也许我遗漏了一些明显的东西,但你为什么用信号量保护地图? ConcurrentHashMap(CHM) 是线程安全的(假设它是安全发布的,它在这里)。如果您想获得原子“如果还没有放在那里”,请使用 chm。putIfAbsent(). 如果您需要更复杂的不变量,而地图内容不能更改,您可能需要使用常规的 HashMap 并像往常一样同步它。

To answer your question more directly: Once your put returns, the value you put in the map is guaranteed to be seen by the next thread that looks for it.

更直接地回答你的问题:一旦你的 put 返回,你放在地图中的值保证会被下一个寻找它的线程看到。

Side note, just a +1 to some other comments about putting the semaphore release in a finally.

旁注,只是对其他一些关于将信号量发布放在 finally 中的评论+1。

if (sem.tryAcquire(3000, TimeUnit.MILLISECONDS)) {
    try {
        // do stuff while holding permit    
    } finally {
        sem.release();
    }
}

回答by djna

Are we seeing an interesting manifestation of the Java Memory Model? Under what conditions are registers flushed to main memory? I think it's guaranteed that if two threads synchronize on the same object then they will see a consistent memory view.

我们是否看到了 Java 内存模型的有趣表现?在什么情况下将寄存器刷新到主内存?我认为可以保证,如果两个线程在同一个对象上同步,那么它们将看到一致的内存视图。

I don't know what Semphore does internally, it almost obviously must do some synchronize, but do we know that?
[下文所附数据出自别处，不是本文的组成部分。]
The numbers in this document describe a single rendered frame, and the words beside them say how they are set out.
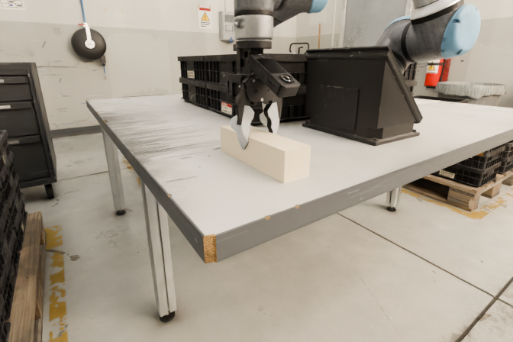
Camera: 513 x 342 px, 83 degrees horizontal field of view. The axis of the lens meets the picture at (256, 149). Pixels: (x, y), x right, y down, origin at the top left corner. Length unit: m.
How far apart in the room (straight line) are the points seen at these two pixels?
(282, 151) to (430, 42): 0.53
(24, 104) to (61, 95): 2.06
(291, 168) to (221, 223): 0.18
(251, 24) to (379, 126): 0.41
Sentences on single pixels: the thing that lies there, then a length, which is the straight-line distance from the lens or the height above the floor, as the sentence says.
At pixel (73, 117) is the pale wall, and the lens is 4.34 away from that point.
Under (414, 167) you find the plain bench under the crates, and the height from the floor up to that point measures 0.69.
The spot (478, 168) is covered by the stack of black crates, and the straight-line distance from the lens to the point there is 2.26.
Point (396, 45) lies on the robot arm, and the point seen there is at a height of 0.95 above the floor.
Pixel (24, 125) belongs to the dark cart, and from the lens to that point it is 2.30.
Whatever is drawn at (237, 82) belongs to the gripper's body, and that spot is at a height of 0.87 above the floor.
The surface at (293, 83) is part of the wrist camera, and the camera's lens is 0.52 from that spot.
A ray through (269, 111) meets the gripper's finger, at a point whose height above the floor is 0.81.
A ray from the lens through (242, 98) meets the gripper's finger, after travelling 0.56.
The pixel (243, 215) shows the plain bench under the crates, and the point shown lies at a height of 0.70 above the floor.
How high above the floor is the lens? 0.91
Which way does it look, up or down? 17 degrees down
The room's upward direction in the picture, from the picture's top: straight up
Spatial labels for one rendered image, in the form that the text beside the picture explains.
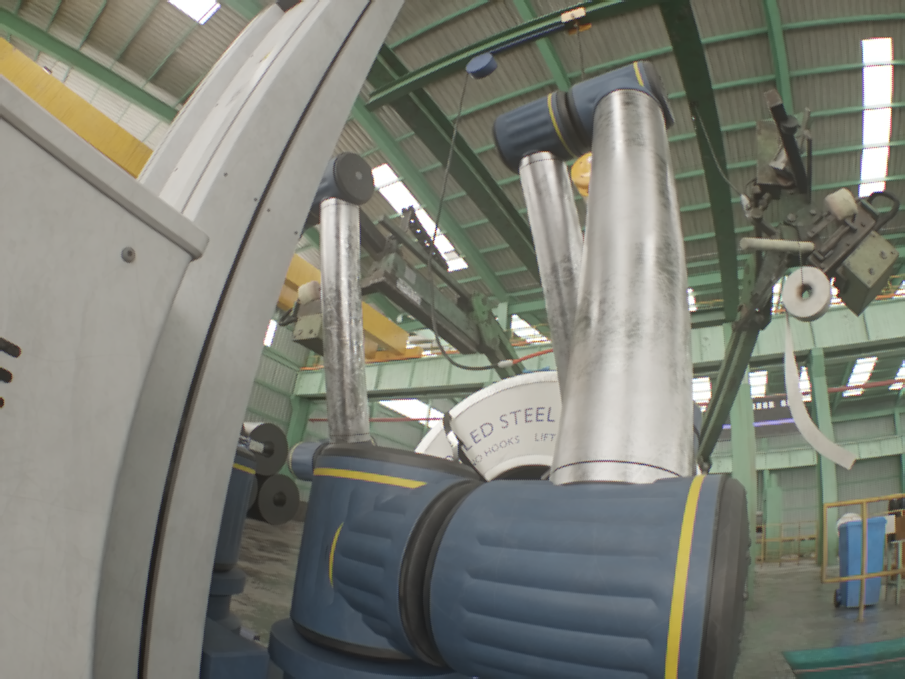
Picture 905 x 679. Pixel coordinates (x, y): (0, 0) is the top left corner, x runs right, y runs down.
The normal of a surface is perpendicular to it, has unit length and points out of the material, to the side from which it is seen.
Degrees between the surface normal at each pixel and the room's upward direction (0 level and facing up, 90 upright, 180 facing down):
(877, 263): 90
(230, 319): 90
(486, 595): 92
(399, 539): 72
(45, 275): 90
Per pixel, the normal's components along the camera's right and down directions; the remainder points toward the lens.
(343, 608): -0.18, -0.42
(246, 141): 0.87, -0.08
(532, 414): -0.53, -0.41
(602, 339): -0.68, -0.55
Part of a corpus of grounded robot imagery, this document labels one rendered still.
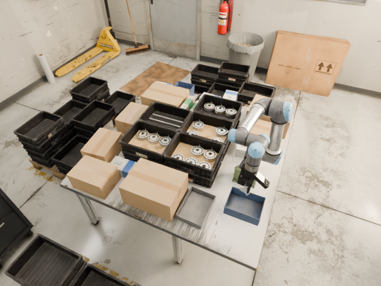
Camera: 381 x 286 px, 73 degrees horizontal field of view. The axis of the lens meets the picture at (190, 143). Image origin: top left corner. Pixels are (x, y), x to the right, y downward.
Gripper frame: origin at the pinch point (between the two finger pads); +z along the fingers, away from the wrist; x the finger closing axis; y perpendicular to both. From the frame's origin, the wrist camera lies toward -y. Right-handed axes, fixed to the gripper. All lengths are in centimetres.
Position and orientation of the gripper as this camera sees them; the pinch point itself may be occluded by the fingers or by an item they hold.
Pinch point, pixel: (248, 193)
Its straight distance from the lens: 156.8
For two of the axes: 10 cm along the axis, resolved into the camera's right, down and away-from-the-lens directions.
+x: -4.3, 5.6, -7.1
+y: -9.0, -3.0, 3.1
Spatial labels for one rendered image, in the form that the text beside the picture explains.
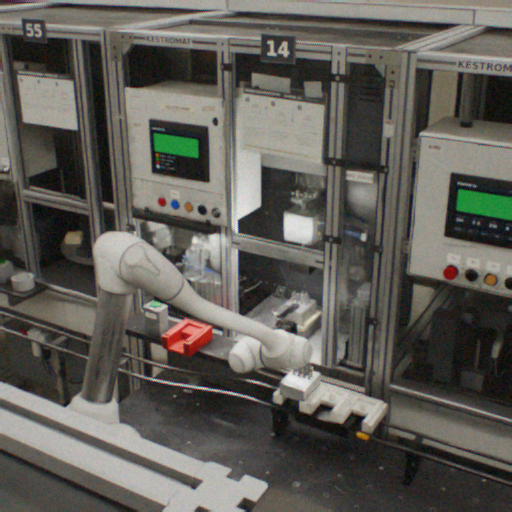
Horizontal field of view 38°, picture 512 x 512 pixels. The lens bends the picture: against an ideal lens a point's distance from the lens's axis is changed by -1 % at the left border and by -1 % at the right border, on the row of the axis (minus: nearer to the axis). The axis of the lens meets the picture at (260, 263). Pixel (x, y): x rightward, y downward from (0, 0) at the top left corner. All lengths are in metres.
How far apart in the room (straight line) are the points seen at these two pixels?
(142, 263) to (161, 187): 0.69
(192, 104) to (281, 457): 1.26
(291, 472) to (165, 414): 0.57
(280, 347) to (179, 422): 0.59
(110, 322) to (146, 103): 0.83
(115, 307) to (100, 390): 0.28
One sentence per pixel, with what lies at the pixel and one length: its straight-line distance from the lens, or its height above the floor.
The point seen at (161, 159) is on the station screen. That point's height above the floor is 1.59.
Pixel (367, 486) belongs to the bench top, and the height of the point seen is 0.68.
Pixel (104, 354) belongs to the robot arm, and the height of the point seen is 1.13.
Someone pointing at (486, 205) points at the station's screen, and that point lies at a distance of 2.22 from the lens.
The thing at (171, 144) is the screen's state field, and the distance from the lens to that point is 2.66.
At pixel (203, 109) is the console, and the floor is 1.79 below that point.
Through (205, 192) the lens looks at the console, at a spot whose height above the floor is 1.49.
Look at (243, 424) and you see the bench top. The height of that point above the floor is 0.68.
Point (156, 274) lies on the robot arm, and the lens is 2.14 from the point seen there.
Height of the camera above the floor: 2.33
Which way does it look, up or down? 24 degrees down
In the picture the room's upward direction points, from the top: straight up
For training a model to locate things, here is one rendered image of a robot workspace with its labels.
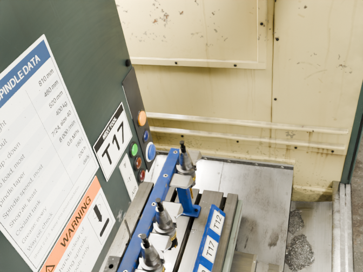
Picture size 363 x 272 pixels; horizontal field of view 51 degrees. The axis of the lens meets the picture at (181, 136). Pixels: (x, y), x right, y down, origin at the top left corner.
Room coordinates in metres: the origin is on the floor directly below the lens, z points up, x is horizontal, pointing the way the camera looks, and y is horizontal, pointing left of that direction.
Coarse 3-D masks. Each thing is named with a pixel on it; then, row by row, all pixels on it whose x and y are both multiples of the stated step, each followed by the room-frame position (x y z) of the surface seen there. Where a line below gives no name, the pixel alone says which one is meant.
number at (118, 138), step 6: (120, 120) 0.45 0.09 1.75; (120, 126) 0.45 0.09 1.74; (126, 126) 0.46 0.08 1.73; (114, 132) 0.43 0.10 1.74; (120, 132) 0.44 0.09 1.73; (126, 132) 0.46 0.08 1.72; (114, 138) 0.42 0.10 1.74; (120, 138) 0.44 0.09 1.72; (126, 138) 0.45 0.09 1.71; (114, 144) 0.42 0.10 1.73; (120, 144) 0.43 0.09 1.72; (114, 150) 0.42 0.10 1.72; (120, 150) 0.43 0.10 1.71
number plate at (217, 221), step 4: (216, 212) 0.84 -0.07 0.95; (212, 216) 0.82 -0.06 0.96; (216, 216) 0.82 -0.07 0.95; (220, 216) 0.83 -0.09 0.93; (212, 220) 0.80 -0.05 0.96; (216, 220) 0.81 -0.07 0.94; (220, 220) 0.82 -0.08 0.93; (212, 224) 0.79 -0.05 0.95; (216, 224) 0.80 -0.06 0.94; (220, 224) 0.80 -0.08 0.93; (212, 228) 0.77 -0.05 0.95; (216, 228) 0.78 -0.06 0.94; (220, 228) 0.79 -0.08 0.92; (216, 232) 0.77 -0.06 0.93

我不知道 Sephore 在内部做了什么,它几乎显然必须做一些同步,但我们知道吗?

What happens if you do

如果你这样做会发生什么

synchronize(dedicatedLockObject)

instead of aquiring the semaphore?

而不是获取信号量?

回答by bigtalktheory

Why are you locking a concurrent hash map? By def. its thread safe. If there's a problem, its in your locking code. That's why we have thread safe packages in Java The best way to debug this is with barrier synchronization.

为什么要锁定并发哈希映射?由定义。它的线程安全。如果有问题,则在您的锁定代码中。这就是我们在 Java 中有线程安全包的原因。调试它的最佳方法是使用屏障同步。